FILE - In this Tuesday, Nov. 19,  2013, file photo, George Zimmerman, acquitted in the high-profile killing of unarmed black
FILE - In this Tuesday, Nov. 19, 2013, file photo, George Zimmerman, acquitted in the high-profile killing of unarmed black teenager Trayvon Martin, listens in court, in Sanford, Fla., during his hearing on charges including aggravated assault stemming from a fight with his girlfriend. Zimmerman is asking a judge to change the terms of his bond so he can have contact with his girlfriend. Zimmerman on Monday, Dec. 9, 2013, filed an affidavit from his girlfriend that says she doesn’t want him charged with aggravated assault, battery and criminal mischief. (AP Photo/Orlando Sentinel, Joe Burbank, Pool, File)

George Zimmerman, the man who shot and killed Trayvon Martin in 2012, thinks it was God’s will that the 17-year-old died -- but many Christians reject this opinion.

In a video released on Monday by the law firm Ayo and Iken, which represents Zimmerman, the 31-year-old said he has a clear conscience and does not believe things could have turned out differently that day in Sanford, Florida.

“I believe God has his plans, and for me to second-guess them would be hypocritical, almost blasphemous,” he said in the video.

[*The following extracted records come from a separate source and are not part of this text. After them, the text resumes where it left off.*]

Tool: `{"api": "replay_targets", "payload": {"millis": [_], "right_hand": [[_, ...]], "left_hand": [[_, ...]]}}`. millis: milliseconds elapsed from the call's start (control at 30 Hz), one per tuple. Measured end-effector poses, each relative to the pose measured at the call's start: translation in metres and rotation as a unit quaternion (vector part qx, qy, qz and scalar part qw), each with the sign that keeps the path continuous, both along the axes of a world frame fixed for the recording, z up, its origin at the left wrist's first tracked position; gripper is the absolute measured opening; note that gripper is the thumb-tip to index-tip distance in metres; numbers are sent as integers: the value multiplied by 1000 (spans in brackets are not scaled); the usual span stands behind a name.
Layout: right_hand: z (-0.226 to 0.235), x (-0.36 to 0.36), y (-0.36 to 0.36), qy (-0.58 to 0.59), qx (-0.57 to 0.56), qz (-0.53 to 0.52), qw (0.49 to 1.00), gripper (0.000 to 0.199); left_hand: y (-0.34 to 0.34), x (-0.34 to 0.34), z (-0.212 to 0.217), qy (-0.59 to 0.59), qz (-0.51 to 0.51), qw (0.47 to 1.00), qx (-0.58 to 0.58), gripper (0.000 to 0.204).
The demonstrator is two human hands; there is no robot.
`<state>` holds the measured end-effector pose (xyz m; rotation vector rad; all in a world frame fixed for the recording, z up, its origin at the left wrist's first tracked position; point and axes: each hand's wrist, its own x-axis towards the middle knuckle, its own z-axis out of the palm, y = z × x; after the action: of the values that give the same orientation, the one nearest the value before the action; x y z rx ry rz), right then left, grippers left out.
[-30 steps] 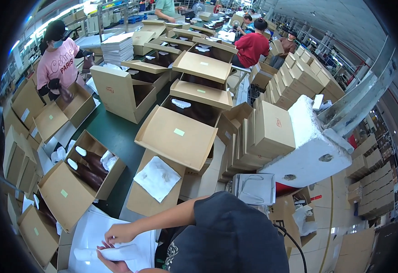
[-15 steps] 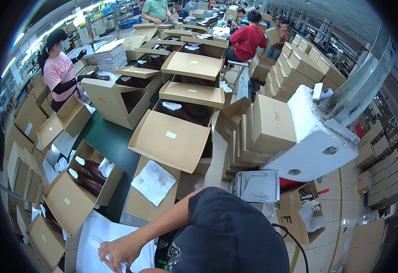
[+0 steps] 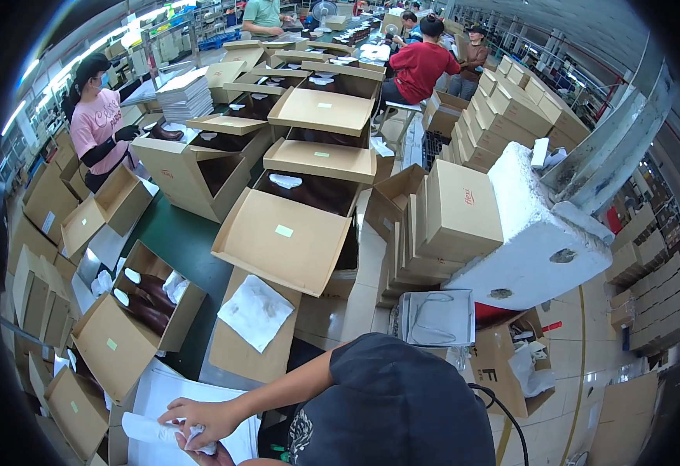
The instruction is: The person is folding and rolling thin white packing paper at a shoe manufacturing workstation.
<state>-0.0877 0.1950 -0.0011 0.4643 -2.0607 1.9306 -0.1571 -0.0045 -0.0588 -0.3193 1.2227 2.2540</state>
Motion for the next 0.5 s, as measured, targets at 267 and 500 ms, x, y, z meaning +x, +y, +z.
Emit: {"api": "replay_targets", "payload": {"millis": [267, 500], "right_hand": [[-15, 33, 7, 61, -45, -43, 996, 12], [-16, 56, -3, 19, -111, -118, 987, 67]], "left_hand": [[22, 38, 34, 28, -117, 987, -110, 73], [20, 43, 42, 3, -178, 975, -130, 74]]}}
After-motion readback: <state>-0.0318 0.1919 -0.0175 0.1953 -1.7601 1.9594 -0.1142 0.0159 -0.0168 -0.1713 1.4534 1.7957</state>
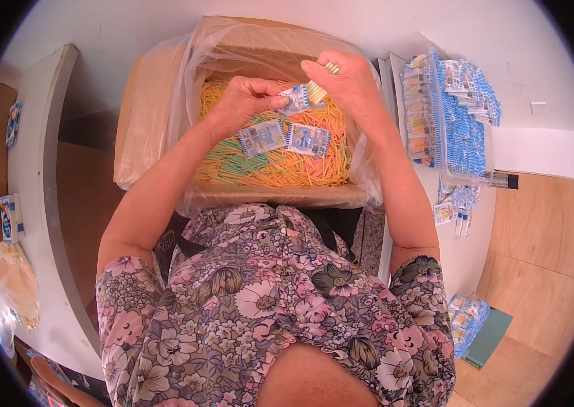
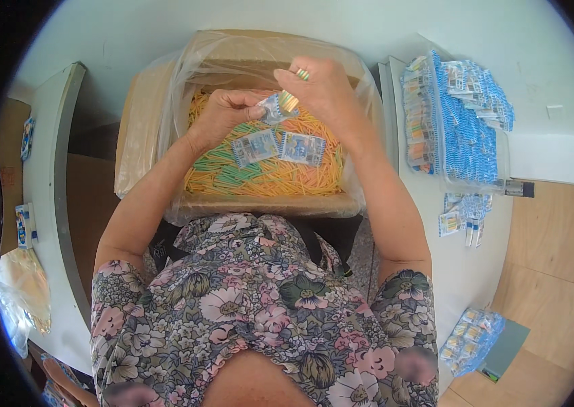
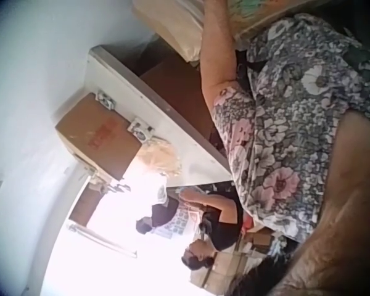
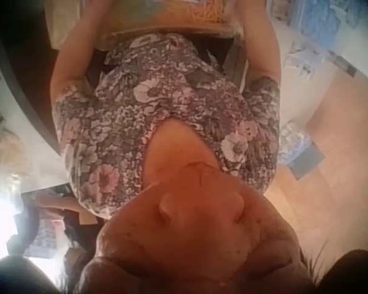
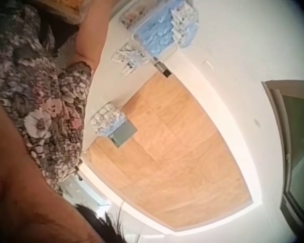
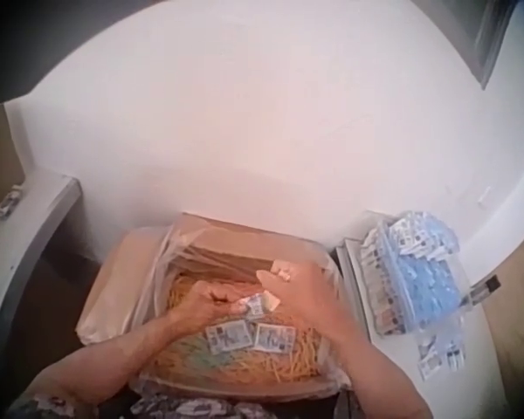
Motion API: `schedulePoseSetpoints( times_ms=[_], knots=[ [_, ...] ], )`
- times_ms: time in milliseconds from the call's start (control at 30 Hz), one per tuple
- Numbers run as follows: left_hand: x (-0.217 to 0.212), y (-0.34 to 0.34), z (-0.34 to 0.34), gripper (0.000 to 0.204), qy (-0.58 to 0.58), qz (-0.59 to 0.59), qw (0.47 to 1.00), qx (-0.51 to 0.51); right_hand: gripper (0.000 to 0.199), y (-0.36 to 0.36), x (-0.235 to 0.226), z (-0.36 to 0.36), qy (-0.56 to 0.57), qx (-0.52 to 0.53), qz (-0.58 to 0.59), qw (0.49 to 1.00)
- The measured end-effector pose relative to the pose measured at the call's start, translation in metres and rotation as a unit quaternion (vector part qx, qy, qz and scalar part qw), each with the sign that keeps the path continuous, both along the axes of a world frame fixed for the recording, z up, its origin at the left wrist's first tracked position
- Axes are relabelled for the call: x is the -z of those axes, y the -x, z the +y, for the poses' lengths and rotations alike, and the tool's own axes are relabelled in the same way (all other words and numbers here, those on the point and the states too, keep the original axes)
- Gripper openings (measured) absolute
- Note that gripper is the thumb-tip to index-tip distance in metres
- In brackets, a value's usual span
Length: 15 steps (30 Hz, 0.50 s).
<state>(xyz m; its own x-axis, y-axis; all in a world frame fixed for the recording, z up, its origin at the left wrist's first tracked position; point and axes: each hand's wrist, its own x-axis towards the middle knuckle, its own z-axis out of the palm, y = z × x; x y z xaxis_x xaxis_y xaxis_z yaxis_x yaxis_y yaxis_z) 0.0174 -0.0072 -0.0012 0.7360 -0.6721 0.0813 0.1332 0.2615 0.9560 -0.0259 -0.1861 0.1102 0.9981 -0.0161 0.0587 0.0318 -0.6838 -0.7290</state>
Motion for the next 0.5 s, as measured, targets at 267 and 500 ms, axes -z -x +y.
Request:
schedulePoseSetpoints(
  times_ms=[267,500],
  knots=[
    [-0.003,-0.002,0.006,0.024,-0.016,0.028,0.999,0.002,0.027,0.011,-0.011,0.015,-0.004,-0.021,-0.116,0.993],
    [-0.013,0.005,-0.011,0.029,-0.080,-0.110,0.990,0.033,0.019,0.054,0.042,0.007,0.018,0.032,-0.134,0.990]
  ],
)
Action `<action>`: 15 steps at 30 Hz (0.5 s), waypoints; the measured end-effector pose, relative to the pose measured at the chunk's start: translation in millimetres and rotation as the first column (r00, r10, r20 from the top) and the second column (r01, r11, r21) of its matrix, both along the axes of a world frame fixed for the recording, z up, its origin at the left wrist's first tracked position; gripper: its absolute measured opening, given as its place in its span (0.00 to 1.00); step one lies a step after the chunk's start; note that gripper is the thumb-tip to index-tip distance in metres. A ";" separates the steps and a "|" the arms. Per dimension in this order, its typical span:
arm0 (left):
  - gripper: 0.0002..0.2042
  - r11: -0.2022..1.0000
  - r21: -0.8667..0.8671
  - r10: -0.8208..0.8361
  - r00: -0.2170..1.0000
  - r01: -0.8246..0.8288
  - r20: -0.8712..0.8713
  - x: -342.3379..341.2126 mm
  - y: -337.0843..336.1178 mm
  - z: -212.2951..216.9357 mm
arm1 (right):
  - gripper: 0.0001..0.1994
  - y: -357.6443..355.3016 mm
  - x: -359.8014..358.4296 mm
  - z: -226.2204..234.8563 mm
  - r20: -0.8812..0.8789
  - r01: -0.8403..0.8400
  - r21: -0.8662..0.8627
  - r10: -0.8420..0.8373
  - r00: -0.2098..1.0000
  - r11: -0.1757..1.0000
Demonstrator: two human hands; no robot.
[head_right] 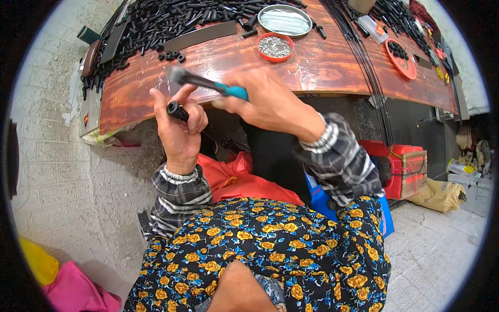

Though steeped in religious rhetoric, Zimmerman’s analysis does not sit well with many Christians who reject the notion that God wanted Martin to die.

“It’s a theology that’s different than mine,” Rev. John Vaughn, the executive vice president of Auburn Theological Seminary, told The Huffington Post over the phone. “My theology is one of much more that's rooted in God’s love and that we have free choice and will.”

Pastor Victor Montalvo, who leads a congregation in Sanford just blocks away from where the teenager was shot, told HuffPost he believes Zimmerman should assume responsibility for his actions and repent.

“The idea that God willed for him to shoot Trayvon is absolutely ludicrous,” Montalvo said. “It’s not God’s fault that Trayvon is dead.”

Montalvo said that for weeks after the shooting, he drove by memorials on the side of the road. His church is diverse, with no racial or ethnic group comprising more than 35 percent of the congregation, he said.

“As a multiethnic church, it’s easy for us to take for granted our multiethnicity and our celebration of diversity,” the pastor said.

Montalvo said the shooting brought to the forefront “seething” racial tensions that have existed in Sanford for generations. But, he added, it also has provided Christians with an opportunity to “stand in humility” and work to restore their communities. And this is where Zimmerman’s statement on Monday breaks down for the pastor.

“God can use even the worst situations,” he said. “But when you talk about the will of God, you talk about the desire of God," and it's not right to say that God would want this death.

“That God somehow wanted Trayvon to be shot and killed ... We don’t see that in Jesus,” Montalvo said.

Vaughn brought up one of the most-repeated phrases in the holy text: "Be not afraid." He said the "stand your ground" law in Florida -- which allows a person to use deadly force in self-defense when faced with a perceived threat -- is based on the presumption of guilt before innocence and encourages people to act out of fear, just as Zimmerman did that fateful day.

As a father of two young African-American boys, Vaughn said he is worried about the precedent the Zimmerman case sets.

“The fact that this could be one of my sons walking down the street who’s assumed to be guilty before proven innocent greatly concerns me,” he said.

The reverend said he is optimistic that faith communities will continue working toward greater equality and safety for all people -- but the theology at the heart of this work needs to be one of love.

“The church has done some poor things and the church has done some incredible things,” he said. “It’s important that people of faith and moral commitment continue to step up, continue to push for change, continue to be building bridges with police communities, with law enforcement, with a range of leaders and reaching out to communities like the community Mr. Zimmerman might represent to create more substantive relationships and dialogue to do something to change the tide.”